Compelling, captivating and representative of a cruel reality, SOLD is a devised piece of drama from the students of the Central School of Speech and Drama which raises awareness of the horrors of human trafficking. It is easy to overlook the acting as one becomes so immersed in the overwhelming subject matter, however, it must be said that these young actors are breathtaking and treat the topic with respect. SOLD is based on a series of real interviews over the last year with the likes of Anthony Steen who is the head of the Human Trafficking Foundation. The show snaps between these interviews and scenes of human trafficking. The shock factor is continuous throughout the performance without being over the top; it is simply informing the audience of the truth behind human trafficking. There are no extreme scenes of girls wearing next to nothing or stereotypes that emerge from the blissful state of ignorance that most people are in. Instead, I learnt seemingly obvious facts that I’d never really thought about before. For example, human trafficking isn’t just prostitution; it is also physical labour and domestic servitude which is, by definition, slavery. Similarly, it is happening not only between countries but also just within the UK. This production really set alarm bells off in my head and is hugely motivating in making me want to be part of something that stops this issue. As I write this review I feel more and more passionately about how horrendous human trafficking is. But like the actor playing Anthony Steen pointed out, human trafficking makes most people’s skin crawl. Yet, how many people actually do anything about it? I am a huge supporter of this cause and believe that the cast and creators of this production are doing a great duty in raising awareness as, unfortunately, it is often put at the bottom of the priority pile. I could harp on about this topic for hundreds of words but it is far more effective to go and watch SOLD. These performers are stunning. It feels bizarre stating how incredible the show is as its actual entertainment aspect is minimal but if you fancy a break from mediocre comedy this is the way to go. If, however, you are unlucky enough to miss the performance whilst at the Fringe I urge you to go on to www.humantraffickingfoundation.org to support this heartbreaking cause.

Since you’re here…

… we have a small favour to ask. We don't want your money to support a hack's bar bill at Abattoir, but if you have a pound or two spare, we really encourage you to support a good cause. If this review has either helped you discover a gem or avoid a turkey, consider doing some good that will really make a difference.

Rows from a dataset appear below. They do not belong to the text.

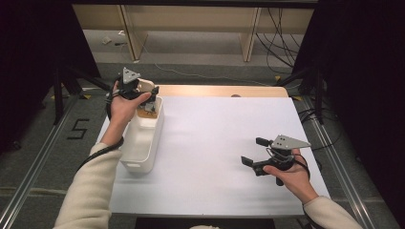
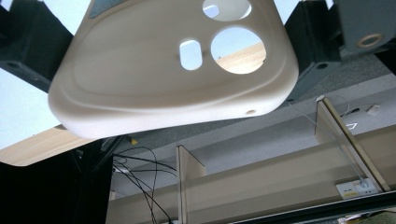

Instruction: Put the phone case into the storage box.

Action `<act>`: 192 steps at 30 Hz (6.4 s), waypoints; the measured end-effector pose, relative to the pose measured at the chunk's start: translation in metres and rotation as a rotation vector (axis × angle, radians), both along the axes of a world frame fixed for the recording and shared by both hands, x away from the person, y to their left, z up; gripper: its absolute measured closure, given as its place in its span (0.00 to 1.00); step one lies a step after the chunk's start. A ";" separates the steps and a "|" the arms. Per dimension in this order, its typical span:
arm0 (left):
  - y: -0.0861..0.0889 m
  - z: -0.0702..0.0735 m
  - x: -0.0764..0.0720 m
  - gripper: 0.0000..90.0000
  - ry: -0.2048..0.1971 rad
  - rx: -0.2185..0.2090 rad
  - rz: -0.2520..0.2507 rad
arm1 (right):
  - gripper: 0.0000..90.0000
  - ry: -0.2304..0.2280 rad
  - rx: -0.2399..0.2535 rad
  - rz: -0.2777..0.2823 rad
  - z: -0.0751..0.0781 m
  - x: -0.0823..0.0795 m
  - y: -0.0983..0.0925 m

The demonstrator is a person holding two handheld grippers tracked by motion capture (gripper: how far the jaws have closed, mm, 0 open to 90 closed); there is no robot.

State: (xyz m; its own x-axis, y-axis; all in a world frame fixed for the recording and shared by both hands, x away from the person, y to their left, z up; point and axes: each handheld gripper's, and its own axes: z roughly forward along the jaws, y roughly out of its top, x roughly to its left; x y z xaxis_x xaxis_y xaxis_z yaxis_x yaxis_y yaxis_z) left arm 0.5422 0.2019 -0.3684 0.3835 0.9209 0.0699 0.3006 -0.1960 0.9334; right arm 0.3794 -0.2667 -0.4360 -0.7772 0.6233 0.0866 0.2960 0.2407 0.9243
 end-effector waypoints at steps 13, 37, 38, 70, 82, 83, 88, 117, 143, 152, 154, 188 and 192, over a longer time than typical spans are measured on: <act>0.000 -0.001 0.003 0.10 0.000 -0.002 0.002 | 0.05 0.001 0.001 0.001 0.000 0.000 0.000; -0.001 -0.003 0.010 0.10 0.009 0.002 0.007 | 0.05 0.004 0.002 0.005 0.000 0.000 0.000; -0.001 -0.003 0.010 0.10 0.012 0.004 0.008 | 0.05 0.004 0.002 0.004 -0.001 0.000 0.000; 0.000 -0.010 0.020 0.10 0.037 0.004 0.025 | 0.05 0.006 0.002 0.007 -0.001 0.000 0.001; -0.001 -0.013 0.023 0.10 0.048 0.007 0.027 | 0.05 0.006 0.005 0.008 -0.001 0.000 0.001; -0.001 -0.013 0.024 0.10 0.047 0.006 0.027 | 0.05 0.006 0.005 0.008 -0.001 0.000 0.001; -0.001 -0.013 0.025 0.10 0.051 0.007 0.029 | 0.05 0.007 0.003 0.009 -0.001 0.000 0.001; 0.000 -0.023 0.031 0.09 0.084 0.004 0.042 | 0.05 0.008 0.002 0.010 -0.001 0.000 0.001; 0.001 -0.027 0.035 0.09 0.103 -0.007 0.055 | 0.05 0.009 0.002 0.010 -0.001 0.000 0.001; 0.001 -0.031 0.036 0.08 0.119 -0.003 0.061 | 0.05 0.007 0.004 0.011 -0.001 0.000 0.001; 0.001 -0.032 0.037 0.08 0.122 -0.003 0.063 | 0.05 0.008 0.002 0.011 -0.001 0.000 0.001; -0.004 -0.033 0.043 0.00 0.136 -0.026 0.057 | 0.05 0.011 -0.004 0.013 -0.001 0.000 0.001; -0.005 -0.030 0.043 0.00 0.123 -0.031 0.059 | 0.05 0.010 -0.003 0.013 -0.001 0.000 0.002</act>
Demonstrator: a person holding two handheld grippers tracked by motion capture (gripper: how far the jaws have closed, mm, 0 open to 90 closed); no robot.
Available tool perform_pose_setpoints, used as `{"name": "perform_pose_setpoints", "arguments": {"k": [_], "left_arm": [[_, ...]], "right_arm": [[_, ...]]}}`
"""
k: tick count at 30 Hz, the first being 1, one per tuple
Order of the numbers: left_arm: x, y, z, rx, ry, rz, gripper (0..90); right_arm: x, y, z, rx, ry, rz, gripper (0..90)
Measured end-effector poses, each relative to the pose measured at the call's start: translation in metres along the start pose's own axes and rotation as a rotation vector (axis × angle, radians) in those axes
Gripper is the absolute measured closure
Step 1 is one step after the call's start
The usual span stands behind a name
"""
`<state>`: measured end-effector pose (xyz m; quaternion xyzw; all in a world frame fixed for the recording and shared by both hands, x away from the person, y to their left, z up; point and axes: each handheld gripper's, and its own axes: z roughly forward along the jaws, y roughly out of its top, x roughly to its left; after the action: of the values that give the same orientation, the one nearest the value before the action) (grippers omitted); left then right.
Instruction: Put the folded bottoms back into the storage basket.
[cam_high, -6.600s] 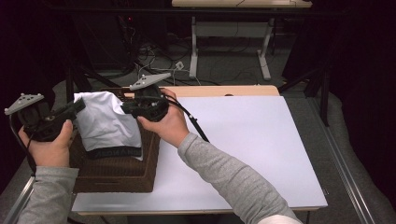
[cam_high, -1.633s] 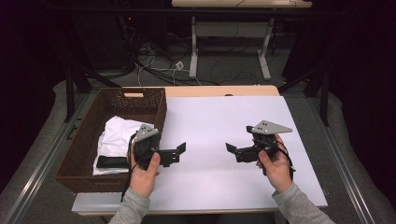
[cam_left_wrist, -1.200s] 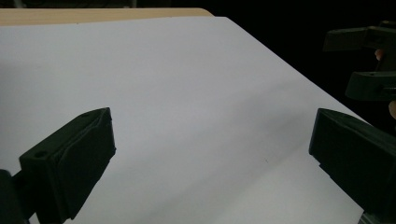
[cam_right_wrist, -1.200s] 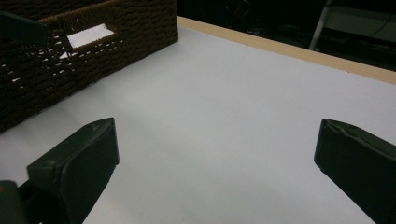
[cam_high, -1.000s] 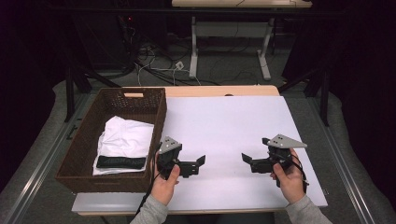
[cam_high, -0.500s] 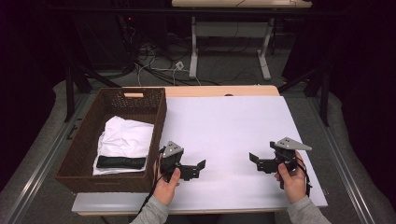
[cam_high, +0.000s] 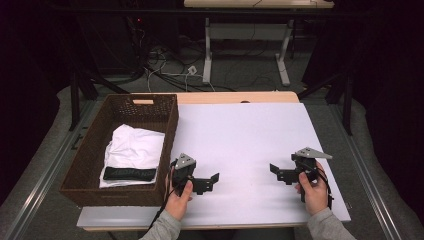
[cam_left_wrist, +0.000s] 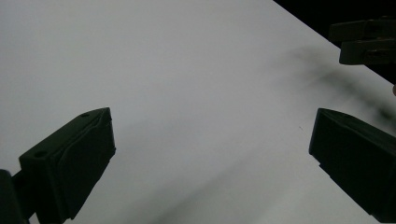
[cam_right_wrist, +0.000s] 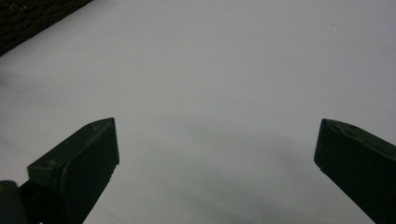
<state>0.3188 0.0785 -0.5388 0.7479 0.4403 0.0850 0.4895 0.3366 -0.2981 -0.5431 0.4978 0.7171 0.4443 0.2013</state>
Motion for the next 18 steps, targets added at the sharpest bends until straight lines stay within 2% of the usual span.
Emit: {"name": "perform_pose_setpoints", "arguments": {"k": [4,10,18], "left_arm": [[0.003,-0.0027,0.0029,0.006,0.007,-0.01,0.1],[0.005,-0.0045,0.0045,0.013,0.011,-0.02,0.1],[0.0052,-0.0054,0.0069,0.02,0.016,-0.022,0.1]], "right_arm": [[-0.0016,-0.002,0.0018,0.013,-0.016,-0.005,0.0],[-0.0039,-0.0039,0.0036,0.024,0.0,0.016,0.0],[-0.0079,-0.0047,0.0037,0.026,-0.003,0.038,0.3]]}}
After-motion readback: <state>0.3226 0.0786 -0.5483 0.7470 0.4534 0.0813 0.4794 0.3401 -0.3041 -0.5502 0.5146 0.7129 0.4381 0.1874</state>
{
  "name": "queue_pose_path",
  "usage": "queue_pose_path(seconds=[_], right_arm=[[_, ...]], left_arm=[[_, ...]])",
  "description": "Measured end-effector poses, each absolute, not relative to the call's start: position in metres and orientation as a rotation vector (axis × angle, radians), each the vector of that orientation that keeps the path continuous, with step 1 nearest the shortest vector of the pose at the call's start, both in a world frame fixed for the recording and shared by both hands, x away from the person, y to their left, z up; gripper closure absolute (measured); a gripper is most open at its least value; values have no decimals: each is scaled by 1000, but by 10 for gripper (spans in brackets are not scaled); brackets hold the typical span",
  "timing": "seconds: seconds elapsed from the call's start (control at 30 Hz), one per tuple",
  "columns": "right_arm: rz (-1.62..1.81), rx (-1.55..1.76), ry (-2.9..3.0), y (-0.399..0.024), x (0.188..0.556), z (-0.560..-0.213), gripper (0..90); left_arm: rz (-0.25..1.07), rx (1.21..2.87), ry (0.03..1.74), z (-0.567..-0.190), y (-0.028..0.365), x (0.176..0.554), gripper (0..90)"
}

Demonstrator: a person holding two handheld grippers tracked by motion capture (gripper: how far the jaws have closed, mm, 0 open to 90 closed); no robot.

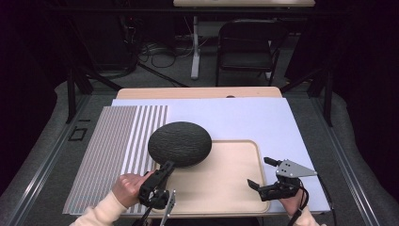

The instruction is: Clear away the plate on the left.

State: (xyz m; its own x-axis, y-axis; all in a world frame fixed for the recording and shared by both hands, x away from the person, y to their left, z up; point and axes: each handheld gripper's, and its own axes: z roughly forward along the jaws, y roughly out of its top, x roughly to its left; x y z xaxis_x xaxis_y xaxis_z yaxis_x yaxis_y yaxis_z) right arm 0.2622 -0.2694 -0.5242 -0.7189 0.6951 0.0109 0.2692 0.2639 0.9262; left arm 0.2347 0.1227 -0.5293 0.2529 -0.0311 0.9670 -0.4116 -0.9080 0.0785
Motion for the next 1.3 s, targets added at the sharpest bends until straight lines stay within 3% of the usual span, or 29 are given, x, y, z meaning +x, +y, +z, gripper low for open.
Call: queue_pose_path(seconds=[0.6, 0.9, 1.1, 1.3], right_arm=[[1433, 879, 2146, -269, 263, -525, 0], [1431, 887, 2158, -268, 264, -526, 0], [1423, 886, 2165, -268, 264, -526, 0], [1421, 889, 2170, -267, 264, -527, 0]], left_arm=[[1487, 2207, -633, -557, 86, 213, 803], [1283, 2350, -629, -565, 85, 213, 861], [1242, 2390, -674, -568, 84, 217, 747], [1238, 2409, -598, -559, 90, 218, 553]])
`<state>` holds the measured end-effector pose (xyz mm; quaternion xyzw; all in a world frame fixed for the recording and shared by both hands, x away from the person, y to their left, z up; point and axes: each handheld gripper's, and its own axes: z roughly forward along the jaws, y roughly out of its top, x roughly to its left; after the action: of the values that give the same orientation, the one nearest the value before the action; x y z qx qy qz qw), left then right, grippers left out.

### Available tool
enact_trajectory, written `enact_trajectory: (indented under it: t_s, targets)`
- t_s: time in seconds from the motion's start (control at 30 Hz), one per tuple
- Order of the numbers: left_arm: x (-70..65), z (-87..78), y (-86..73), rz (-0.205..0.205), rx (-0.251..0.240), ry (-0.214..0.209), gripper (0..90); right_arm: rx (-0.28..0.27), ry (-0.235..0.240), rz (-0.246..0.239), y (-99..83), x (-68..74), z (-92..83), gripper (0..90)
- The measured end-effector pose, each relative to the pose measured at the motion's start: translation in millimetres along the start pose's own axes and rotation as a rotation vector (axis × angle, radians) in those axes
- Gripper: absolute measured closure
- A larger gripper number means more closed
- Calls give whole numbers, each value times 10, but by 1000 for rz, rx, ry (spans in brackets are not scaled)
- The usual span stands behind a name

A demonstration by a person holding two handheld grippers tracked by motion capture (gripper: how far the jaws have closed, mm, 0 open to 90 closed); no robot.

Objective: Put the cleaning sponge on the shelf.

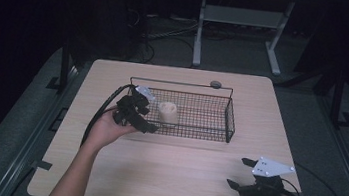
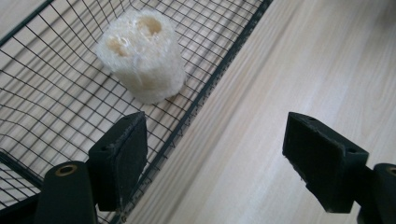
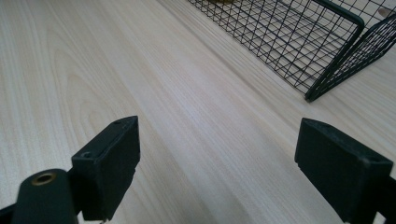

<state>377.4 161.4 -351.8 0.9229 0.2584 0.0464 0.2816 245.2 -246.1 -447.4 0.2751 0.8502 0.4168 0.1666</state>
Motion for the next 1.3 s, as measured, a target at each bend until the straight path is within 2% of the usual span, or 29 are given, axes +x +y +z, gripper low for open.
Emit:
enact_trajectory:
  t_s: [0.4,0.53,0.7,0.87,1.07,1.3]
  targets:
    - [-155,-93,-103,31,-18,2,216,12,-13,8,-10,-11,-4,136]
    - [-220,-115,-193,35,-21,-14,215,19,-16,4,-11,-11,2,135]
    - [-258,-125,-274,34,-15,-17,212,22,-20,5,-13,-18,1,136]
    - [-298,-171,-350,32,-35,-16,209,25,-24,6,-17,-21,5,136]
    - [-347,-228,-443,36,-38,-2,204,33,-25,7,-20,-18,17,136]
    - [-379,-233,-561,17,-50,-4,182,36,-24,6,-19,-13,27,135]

You can donate to the charity of your choice, but if you're looking for inspiration, there are three charities we really like.

Mama Biashara
Kate Copstick’s charity, Mama Biashara, works with the poorest and most marginalised people in Kenya. They give grants to set up small, sustainable businesses that bring financial independence and security. That five quid you spend on a large glass of House White? They can save someone’s life with that. And the money for a pair of Air Jordans? Will take four women and their fifteen children away from a man who is raping them and into a new life with a moneymaking business for Mum and happiness for the kids.
Donate to Mama Biashara now

Theatre MAD
The Make A Difference Trust fights HIV & AIDS one stage at a time. Their UK and International grant-making strategy is based on five criteria that raise awareness, educate, and provide care and support for the most vulnerable in society. A host of fundraising events, including Bucket Collections, Late Night Cabarets, West End Eurovision, West End Bares and A West End Christmas continue to raise funds for projects both in the UK and Sub-Saharan Africa.
Donate to Theatre MAD now

Acting For Others
Acting for Others provides financial and emotional support to all theatre workers in times of need through the 14 member charities. During the COVID-19 crisis Acting for Others have raised over £600,000 to support theatre workers affected by the pandemic.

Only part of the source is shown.